Above all - there will certainly be no black an white solutions as to how the post-covid offices should function, and as such no unification of the work/design mode, especially in the long run.

In most of the companies we will ultimately have to combine remote work, the hybrid model, and stationary work of our employees. It isn't possible to include all these functions in one universal model.

That's not all – at least for a few years organization will still likely be undergoing changes and modifications. New research, concepts, and conclusions will appear and based on them managers will make decisions about changes that should be implemented. We will continue looking for better solutions and react to long-term effects of various models of working “the new way”. However, this obvious action, with the company’s best interest in mind, may lead us astray. That is why I recommend not to copy others too much, but to closely look at oneself and one’s own organization.

In general, companies are not monoliths. They have different departments and usually different, specific character of work. Research I have carried out with my clients has clearly shown that virtually each department has a different view on how it should work in the future. Oftentimes there are objective reasons behind it – a receptionist’s presence is physically needed at the reception desk, when it is open, and the HR manager needs files that are physically located on a shelf, because the company hasn’t yet digitalized all the data. Other times people's preferences decide – a programmer would threaten with leaving the company when ordered to return to the office because they work from home just as efficiently, while the sales team will say they are meant to meet with clients so they never really needed an office in the first place.

To ensure that practical solutions shaping the new office are adequate and fit the company’s profile, one should begin with a decent analytic process. For some time now we’ve stopped asking client’s board members of HR managers for briefing because it’s difficult to expect a synthesis in the current situation. More likely our clients will ask us. To give them an answer we do a brief ourselves, often based on dozens of interviews with the end users of an office. We learn how they work, what their current, past, and predicted preferences are, their communication ties, their ways of cooperating with other departments, how their workplaces are organized, and finally we apply quantitative grids. Only then are we offered a deep insight into the company and can suggest how to organize work and arrange it in space.

In-depth analytics should then allow us to recommend how each department should operate to maintain their efficiency and integrity and how they would want to use the company’s residence in the future.

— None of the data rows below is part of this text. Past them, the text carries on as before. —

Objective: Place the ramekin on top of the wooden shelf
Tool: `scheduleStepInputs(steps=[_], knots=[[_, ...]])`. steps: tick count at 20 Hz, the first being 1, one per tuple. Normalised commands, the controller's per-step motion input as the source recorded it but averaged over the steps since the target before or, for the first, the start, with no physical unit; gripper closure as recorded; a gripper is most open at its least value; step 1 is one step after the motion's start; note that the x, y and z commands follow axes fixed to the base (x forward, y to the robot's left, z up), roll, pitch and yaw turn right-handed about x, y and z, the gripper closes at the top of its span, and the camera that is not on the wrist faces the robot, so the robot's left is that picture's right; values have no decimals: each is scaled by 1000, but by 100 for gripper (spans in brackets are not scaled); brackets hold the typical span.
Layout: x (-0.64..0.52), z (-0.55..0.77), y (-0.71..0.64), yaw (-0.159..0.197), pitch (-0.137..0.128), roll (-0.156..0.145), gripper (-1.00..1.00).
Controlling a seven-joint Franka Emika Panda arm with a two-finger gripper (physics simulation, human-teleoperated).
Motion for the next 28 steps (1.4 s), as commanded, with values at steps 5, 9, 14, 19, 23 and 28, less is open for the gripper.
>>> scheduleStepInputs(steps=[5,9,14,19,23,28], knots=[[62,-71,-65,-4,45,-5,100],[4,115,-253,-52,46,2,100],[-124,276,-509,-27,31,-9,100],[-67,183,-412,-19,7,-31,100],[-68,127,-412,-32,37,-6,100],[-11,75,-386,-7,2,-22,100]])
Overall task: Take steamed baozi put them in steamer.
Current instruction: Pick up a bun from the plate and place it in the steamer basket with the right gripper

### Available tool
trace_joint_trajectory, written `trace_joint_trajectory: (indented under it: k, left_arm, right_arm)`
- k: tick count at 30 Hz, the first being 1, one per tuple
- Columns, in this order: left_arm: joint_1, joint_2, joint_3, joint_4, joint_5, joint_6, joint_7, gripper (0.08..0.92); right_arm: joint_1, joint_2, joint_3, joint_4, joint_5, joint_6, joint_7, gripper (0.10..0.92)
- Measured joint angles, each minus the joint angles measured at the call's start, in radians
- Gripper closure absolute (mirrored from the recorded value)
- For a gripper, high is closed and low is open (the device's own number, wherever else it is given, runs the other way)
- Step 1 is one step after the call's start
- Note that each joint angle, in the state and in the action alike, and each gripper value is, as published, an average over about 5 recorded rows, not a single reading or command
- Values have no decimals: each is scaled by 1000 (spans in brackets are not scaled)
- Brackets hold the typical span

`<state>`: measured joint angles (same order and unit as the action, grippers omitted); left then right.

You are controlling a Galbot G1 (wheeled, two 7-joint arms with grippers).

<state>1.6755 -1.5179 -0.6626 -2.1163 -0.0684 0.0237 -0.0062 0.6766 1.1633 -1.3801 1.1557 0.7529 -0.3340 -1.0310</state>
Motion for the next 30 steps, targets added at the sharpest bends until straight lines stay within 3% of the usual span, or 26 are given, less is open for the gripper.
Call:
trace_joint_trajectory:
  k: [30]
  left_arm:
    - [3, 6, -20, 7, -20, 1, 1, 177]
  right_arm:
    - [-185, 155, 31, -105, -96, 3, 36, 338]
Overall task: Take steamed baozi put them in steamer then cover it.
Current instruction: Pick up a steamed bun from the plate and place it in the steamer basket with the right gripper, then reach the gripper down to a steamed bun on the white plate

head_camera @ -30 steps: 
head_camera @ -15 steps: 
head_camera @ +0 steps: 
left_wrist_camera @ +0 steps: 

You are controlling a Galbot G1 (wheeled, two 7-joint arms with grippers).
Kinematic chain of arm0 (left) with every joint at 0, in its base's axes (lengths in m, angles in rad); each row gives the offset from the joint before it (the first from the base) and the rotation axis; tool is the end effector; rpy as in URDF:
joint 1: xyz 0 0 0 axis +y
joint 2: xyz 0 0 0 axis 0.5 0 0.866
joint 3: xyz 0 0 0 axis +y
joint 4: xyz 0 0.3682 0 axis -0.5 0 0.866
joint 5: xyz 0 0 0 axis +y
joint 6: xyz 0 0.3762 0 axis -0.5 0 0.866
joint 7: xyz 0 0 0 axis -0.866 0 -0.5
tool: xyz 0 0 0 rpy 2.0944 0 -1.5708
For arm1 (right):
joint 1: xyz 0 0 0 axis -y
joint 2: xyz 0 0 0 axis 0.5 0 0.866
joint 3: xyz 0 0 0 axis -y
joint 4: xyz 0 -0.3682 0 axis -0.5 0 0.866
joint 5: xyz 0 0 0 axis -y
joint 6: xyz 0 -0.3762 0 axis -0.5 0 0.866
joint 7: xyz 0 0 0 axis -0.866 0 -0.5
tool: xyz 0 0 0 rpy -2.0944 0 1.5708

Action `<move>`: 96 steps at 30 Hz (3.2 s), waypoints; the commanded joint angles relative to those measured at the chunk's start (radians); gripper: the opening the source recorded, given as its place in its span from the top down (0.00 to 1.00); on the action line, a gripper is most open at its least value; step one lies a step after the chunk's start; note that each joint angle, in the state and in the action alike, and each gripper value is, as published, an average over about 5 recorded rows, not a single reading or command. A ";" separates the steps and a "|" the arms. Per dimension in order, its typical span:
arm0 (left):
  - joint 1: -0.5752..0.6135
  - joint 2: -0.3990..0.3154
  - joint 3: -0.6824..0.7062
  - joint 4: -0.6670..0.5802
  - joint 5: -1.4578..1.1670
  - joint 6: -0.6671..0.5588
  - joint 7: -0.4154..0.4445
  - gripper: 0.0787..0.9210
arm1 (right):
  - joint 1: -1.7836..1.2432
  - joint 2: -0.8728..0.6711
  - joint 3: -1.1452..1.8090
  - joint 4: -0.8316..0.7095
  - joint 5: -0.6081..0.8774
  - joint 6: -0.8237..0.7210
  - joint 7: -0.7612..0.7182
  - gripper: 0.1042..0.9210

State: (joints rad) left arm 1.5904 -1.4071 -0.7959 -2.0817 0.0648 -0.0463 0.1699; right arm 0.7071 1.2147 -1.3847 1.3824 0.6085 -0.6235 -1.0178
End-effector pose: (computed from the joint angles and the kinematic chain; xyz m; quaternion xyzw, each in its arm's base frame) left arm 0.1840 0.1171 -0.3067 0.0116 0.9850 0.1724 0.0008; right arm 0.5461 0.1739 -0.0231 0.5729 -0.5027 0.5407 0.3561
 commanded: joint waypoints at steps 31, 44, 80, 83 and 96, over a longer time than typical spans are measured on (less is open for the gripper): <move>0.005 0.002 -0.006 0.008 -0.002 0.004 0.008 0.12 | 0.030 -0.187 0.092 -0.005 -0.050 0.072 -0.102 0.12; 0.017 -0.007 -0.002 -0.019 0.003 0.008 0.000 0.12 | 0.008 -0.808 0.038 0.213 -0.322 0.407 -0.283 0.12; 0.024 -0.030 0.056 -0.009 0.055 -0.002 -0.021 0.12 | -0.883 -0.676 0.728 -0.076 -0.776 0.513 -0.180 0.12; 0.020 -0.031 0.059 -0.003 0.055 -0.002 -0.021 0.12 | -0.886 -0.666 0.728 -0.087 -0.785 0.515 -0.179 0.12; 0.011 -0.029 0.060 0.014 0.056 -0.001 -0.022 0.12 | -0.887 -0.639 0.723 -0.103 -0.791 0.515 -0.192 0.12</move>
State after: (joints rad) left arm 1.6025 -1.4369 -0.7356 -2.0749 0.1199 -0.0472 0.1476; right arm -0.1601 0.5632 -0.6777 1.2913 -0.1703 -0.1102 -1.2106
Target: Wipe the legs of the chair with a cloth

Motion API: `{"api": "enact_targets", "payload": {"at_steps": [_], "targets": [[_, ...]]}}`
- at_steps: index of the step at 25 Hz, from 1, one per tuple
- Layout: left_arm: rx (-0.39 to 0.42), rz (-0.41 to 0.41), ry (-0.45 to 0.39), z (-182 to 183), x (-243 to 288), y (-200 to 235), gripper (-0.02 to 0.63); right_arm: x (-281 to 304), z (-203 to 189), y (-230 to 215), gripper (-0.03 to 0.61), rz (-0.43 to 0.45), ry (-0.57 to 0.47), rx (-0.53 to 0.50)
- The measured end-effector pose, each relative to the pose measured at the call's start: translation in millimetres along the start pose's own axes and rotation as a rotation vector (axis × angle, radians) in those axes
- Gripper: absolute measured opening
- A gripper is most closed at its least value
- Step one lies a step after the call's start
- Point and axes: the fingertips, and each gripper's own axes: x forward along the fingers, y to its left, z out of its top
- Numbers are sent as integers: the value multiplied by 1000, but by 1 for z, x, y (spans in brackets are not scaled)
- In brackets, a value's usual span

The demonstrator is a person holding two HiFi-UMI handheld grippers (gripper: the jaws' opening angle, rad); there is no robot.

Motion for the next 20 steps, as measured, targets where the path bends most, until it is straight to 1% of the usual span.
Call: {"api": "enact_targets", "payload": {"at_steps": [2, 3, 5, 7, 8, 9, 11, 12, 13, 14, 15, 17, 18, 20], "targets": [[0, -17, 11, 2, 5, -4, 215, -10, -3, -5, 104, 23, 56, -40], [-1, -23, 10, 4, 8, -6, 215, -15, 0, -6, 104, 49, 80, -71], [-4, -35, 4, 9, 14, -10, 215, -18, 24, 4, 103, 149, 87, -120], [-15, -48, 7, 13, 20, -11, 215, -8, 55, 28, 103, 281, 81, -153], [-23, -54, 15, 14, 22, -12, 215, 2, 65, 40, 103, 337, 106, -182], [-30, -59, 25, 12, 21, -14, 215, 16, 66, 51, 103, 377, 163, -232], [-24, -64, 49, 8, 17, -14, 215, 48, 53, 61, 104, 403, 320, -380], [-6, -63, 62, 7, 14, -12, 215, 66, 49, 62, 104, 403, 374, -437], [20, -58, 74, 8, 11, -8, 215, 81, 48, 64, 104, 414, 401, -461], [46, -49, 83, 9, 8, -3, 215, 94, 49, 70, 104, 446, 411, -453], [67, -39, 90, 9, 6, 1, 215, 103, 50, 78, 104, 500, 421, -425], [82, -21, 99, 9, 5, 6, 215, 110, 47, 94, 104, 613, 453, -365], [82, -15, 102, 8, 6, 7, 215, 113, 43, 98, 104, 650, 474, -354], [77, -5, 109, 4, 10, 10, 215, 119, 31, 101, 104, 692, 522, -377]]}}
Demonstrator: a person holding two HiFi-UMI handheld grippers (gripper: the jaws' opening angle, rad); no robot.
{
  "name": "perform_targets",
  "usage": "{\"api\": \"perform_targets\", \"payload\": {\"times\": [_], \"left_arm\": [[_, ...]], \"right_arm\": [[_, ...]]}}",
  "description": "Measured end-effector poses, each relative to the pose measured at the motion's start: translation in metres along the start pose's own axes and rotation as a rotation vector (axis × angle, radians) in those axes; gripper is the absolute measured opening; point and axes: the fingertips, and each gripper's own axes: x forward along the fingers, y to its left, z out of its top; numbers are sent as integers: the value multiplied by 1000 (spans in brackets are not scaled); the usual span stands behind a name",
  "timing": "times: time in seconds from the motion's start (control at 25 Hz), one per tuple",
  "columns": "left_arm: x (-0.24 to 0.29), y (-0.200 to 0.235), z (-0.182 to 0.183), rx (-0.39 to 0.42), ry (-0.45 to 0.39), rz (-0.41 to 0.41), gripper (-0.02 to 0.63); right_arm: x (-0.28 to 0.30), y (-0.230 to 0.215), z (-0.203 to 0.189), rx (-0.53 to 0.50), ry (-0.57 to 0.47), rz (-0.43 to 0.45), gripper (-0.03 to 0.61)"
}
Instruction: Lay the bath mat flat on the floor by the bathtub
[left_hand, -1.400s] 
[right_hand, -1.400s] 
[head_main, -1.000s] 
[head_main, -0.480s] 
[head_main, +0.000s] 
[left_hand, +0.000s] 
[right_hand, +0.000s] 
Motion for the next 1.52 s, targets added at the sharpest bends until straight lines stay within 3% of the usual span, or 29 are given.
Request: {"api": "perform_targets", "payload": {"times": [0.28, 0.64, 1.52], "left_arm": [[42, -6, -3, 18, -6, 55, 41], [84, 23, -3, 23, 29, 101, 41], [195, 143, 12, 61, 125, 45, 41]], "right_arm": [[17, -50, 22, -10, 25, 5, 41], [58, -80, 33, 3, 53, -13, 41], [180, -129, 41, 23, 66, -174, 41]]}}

Here, these recommendations may and should vary.

In case of larger organizations preferences of various units will be spread over the entire axis – from remote work, through every hybrid form, to full stationary work. The good news is that when it comes to design these aren’t mutually exclusive.

As such, an optimal solution will be arranging space in such a way that will create zones corresponding to desired forms of using space (individual work, group work, ad hoc meetings) on a proper scale. Some departments will need rooms and offices, other only conference rooms, and other will need hot desks on open space. New rooms facilitating remote contact begin to appear in designs: “zoom rooms” for one on one meetings, microstudios for recording webinars, but also quiet work rooms (such as reading rooms), or areas for informal meetings – which will play a completely new and important role. One could not parametrize or average all that – it requires a flexible approach and working closely with the client.

Because in every case we’re following a changing entity – we’ve created our own term: ORGANIC FIT-OUT. Design should be like skin – impalpably glued together with the new form of the given organization and the new way of functioning should become its natural component. To achieve this, one must look inside their own company as this may lead us to many interesting and innovative conclusions, not only in terms of design, but a deeper understanding of the culture and needs of our own company.